For homeless patients like Lura, health insurance may be a life saver. Lura contracted a rapidly-spreading skin infection in one of her legs in October 2011 and lives at The Road Home Shelter. Fourth Street Clinic treats her, but without health insurance and limited access to medical supplies, soap and water and a long-term place to elevate and rest her leg, her doctors are limited on the care they can provide. Despite oral antibiotics and weekly doctor visits, Lura's skin infection has taken over both of her feet and legs, and edema and poor circulation is causing skin ulcers. Her skin is purple, swollen and constantly oozing. She changes her bandages 3-times daily with supplies given to her through the clinic. "If she had health insurance," says her Fourth Street Clinic primary care provider Alissa Firmage, APRN, "I'd admit her into a long-term nursing care facility, so she can receive IV antibiotics and elevate her legs." For now, Lura remains at the shelter and calls 911 for emergency transport when the pain gets unbearable. Lura has had 4 ER visits so far in 2012.

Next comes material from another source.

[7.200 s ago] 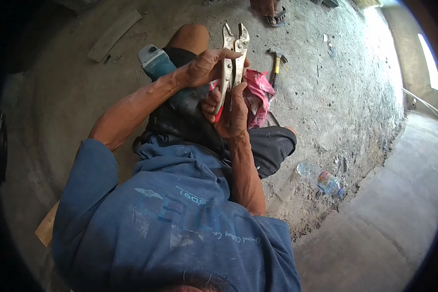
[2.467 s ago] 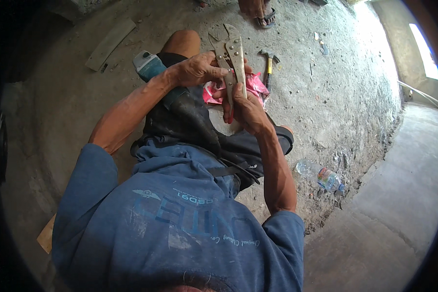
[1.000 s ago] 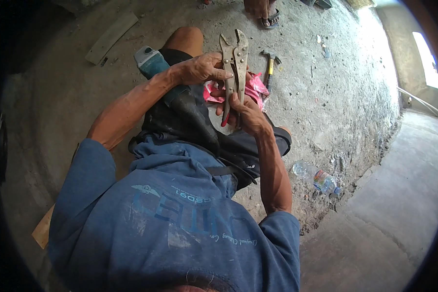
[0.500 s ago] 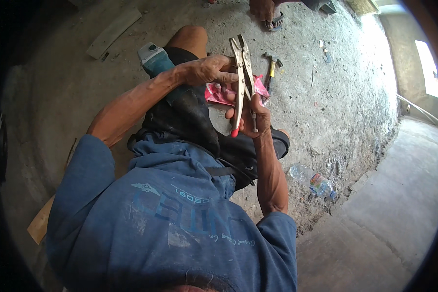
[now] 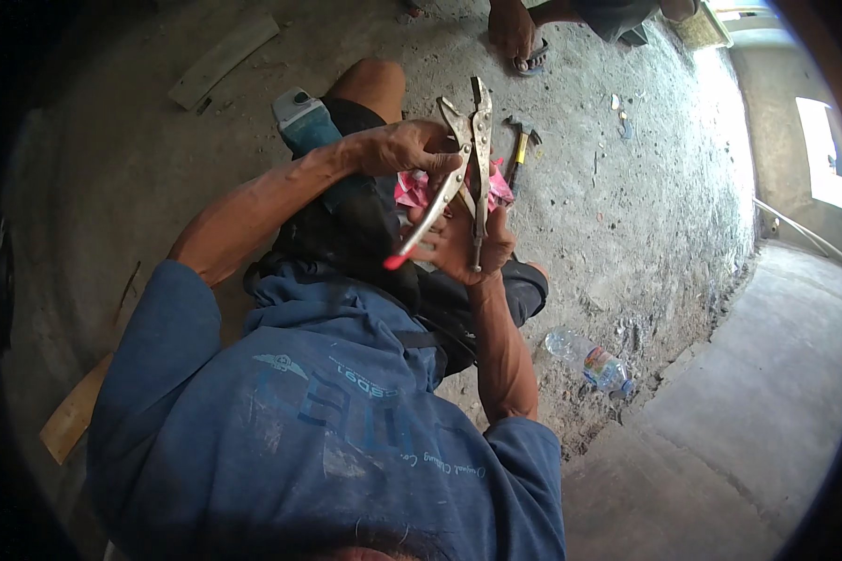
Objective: The person holds an angle grinder and uses locking pliers to grip and turn the spindle nut while another person assists by holding the grinder body and a cloth.
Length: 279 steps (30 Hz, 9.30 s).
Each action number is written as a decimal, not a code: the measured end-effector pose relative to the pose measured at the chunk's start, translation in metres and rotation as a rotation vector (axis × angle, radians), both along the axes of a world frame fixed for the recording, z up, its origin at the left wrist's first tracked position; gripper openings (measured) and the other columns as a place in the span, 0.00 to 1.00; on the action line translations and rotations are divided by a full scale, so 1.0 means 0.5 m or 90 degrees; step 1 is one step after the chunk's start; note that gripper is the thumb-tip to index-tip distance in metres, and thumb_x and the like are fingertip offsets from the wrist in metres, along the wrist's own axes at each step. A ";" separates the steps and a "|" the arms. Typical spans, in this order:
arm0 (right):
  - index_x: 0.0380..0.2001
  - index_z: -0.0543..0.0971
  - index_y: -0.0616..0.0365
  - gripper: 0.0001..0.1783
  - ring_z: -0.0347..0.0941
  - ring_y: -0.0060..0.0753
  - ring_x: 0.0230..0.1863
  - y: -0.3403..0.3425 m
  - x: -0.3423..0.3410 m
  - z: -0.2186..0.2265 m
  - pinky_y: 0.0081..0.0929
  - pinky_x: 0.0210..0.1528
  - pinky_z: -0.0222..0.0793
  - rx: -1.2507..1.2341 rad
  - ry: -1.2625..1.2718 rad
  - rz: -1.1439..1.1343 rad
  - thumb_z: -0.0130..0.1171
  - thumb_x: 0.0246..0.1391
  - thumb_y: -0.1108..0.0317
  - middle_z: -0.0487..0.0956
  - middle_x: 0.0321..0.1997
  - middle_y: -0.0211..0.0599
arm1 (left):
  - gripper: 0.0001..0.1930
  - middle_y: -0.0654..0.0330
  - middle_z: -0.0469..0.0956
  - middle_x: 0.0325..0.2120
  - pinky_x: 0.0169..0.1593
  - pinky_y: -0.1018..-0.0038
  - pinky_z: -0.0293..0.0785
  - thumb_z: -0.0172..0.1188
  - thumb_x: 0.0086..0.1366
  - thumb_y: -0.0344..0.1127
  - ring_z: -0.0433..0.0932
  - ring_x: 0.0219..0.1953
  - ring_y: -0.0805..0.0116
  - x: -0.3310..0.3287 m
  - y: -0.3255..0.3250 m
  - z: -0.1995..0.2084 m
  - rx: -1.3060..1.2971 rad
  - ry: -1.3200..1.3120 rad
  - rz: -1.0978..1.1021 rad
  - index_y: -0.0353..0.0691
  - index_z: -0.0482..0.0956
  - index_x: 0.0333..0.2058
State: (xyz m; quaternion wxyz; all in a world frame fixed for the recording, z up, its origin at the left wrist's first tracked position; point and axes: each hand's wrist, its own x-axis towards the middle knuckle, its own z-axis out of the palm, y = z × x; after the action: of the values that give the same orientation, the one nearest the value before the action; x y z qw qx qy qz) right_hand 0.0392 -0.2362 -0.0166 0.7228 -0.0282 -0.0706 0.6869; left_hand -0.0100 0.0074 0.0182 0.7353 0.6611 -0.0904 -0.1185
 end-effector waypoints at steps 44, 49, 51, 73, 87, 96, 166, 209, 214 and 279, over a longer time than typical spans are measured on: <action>0.52 0.77 0.58 0.12 0.74 0.20 0.30 -0.039 -0.035 0.000 0.23 0.33 0.71 -0.534 -1.169 -0.332 0.50 0.69 0.68 0.78 0.37 0.30 | 0.13 0.63 0.81 0.34 0.41 0.80 0.75 0.54 0.71 0.35 0.78 0.33 0.79 0.004 0.004 -0.002 -0.142 -0.024 0.186 0.32 0.78 0.48; 0.45 0.75 0.60 0.10 0.69 0.26 0.30 -0.027 -0.047 0.008 0.29 0.35 0.69 -0.531 -1.095 -0.358 0.54 0.65 0.66 0.73 0.32 0.33 | 0.12 0.63 0.81 0.31 0.40 0.80 0.75 0.55 0.71 0.35 0.77 0.31 0.80 0.011 -0.005 -0.007 -0.079 -0.004 0.219 0.32 0.80 0.43; 0.38 0.74 0.61 0.13 0.64 0.30 0.26 -0.027 -0.047 0.009 0.32 0.32 0.64 -0.541 -1.044 -0.389 0.57 0.63 0.61 0.68 0.23 0.34 | 0.11 0.63 0.82 0.30 0.40 0.80 0.75 0.55 0.71 0.36 0.77 0.30 0.80 0.011 -0.008 -0.007 -0.055 -0.016 0.223 0.32 0.80 0.41; 0.46 0.78 0.63 0.32 0.72 0.23 0.17 -0.048 -0.030 0.004 0.22 0.22 0.65 -0.473 -0.911 -0.249 0.50 0.68 0.40 0.74 0.19 0.28 | 0.24 0.62 0.78 0.19 0.32 0.74 0.72 0.46 0.74 0.51 0.72 0.22 0.75 0.009 -0.016 -0.023 -0.005 0.043 0.371 0.35 0.79 0.31; 0.46 0.79 0.60 0.17 0.77 0.37 0.27 -0.037 -0.024 0.000 0.35 0.30 0.68 -0.659 -1.164 -0.190 0.61 0.63 0.58 0.77 0.22 0.41 | 0.27 0.58 0.86 0.30 0.48 0.74 0.75 0.60 0.68 0.56 0.82 0.40 0.73 0.003 -0.008 0.008 0.174 0.064 0.398 0.32 0.79 0.46; 0.49 0.78 0.60 0.21 0.80 0.56 0.46 -0.045 -0.045 -0.021 0.43 0.48 0.73 -0.666 -1.338 -0.345 0.69 0.54 0.64 0.82 0.43 0.52 | 0.31 0.50 0.86 0.36 0.47 0.77 0.75 0.76 0.58 0.41 0.82 0.39 0.74 -0.002 0.010 -0.017 0.036 0.070 0.361 0.30 0.73 0.53; 0.34 0.79 0.63 0.26 0.74 0.24 0.19 0.035 -0.089 0.167 0.31 0.23 0.67 -0.568 -0.926 -0.172 0.49 0.70 0.48 0.77 0.21 0.31 | 0.31 0.38 0.79 0.46 0.50 0.51 0.82 0.54 0.51 0.35 0.83 0.42 0.45 -0.168 0.065 0.013 -0.515 -0.016 0.523 0.23 0.71 0.54; 0.33 0.77 0.66 0.26 0.72 0.37 0.23 0.176 -0.079 0.288 0.43 0.30 0.65 -0.682 -1.218 0.002 0.52 0.68 0.48 0.74 0.21 0.44 | 0.20 0.55 0.82 0.38 0.47 0.67 0.80 0.54 0.68 0.45 0.82 0.38 0.65 -0.143 0.064 -0.052 -0.722 0.032 0.491 0.34 0.77 0.48; 0.34 0.77 0.65 0.26 0.74 0.46 0.27 0.181 -0.086 0.304 0.45 0.34 0.66 -0.727 -1.228 0.050 0.52 0.68 0.48 0.76 0.24 0.49 | 0.22 0.54 0.81 0.40 0.49 0.66 0.80 0.53 0.68 0.46 0.82 0.39 0.63 -0.144 0.066 -0.051 -0.752 0.018 0.456 0.32 0.75 0.51; 0.42 0.76 0.63 0.14 0.79 0.54 0.34 0.159 -0.116 0.214 0.44 0.37 0.70 -0.665 -1.179 -0.102 0.51 0.69 0.61 0.80 0.29 0.54 | 0.34 0.47 0.83 0.36 0.42 0.58 0.84 0.48 0.67 0.63 0.85 0.34 0.54 -0.133 0.039 -0.067 -0.805 0.011 0.294 0.34 0.76 0.51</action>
State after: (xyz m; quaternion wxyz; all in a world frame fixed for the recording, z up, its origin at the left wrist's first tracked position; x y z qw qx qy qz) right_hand -0.0186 -0.1568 0.0905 0.3290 -0.8504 -0.2870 0.2936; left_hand -0.0767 0.0270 -0.0153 0.9881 0.1047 0.0073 0.1121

In addition to making on-going treatments and primary care accessible to the poorest Americans, the Supreme Court also upheld the Individual Mandate. For homeless Utahns this has a less direct impact than the upholding of the Medicaid Expansion; however, it is the cornerstone piece of the law that addresses how to lower the overall cost of health care and health insurance rates and is the private insurance industry's best shot at competing for business based on the value of their product portfolio rather than simply avoiding risk - ie: rejecting or dropping people who are sick and high-cost customers.
For community health centers around the country, like Fourth Street Clinic, the ACA means secured funding to support services through the appropriation of federal dollars and the ability to get reimbursed through health insurance plans. The result being a financially strengthened community health system that is set to provide job opportunities in some of the poorest areas around the country while providing services that ensure the health of the very people living there. Now it is time to prepare for full implementation of the health reform law. As health care advocates, health centers will have a major role in creating public awareness and understanding of the law's benefits and protections and helping community residents who qualify to enroll with their Medicaid agencies and the Exchanges so they are able to gain the coverage they need and deserve.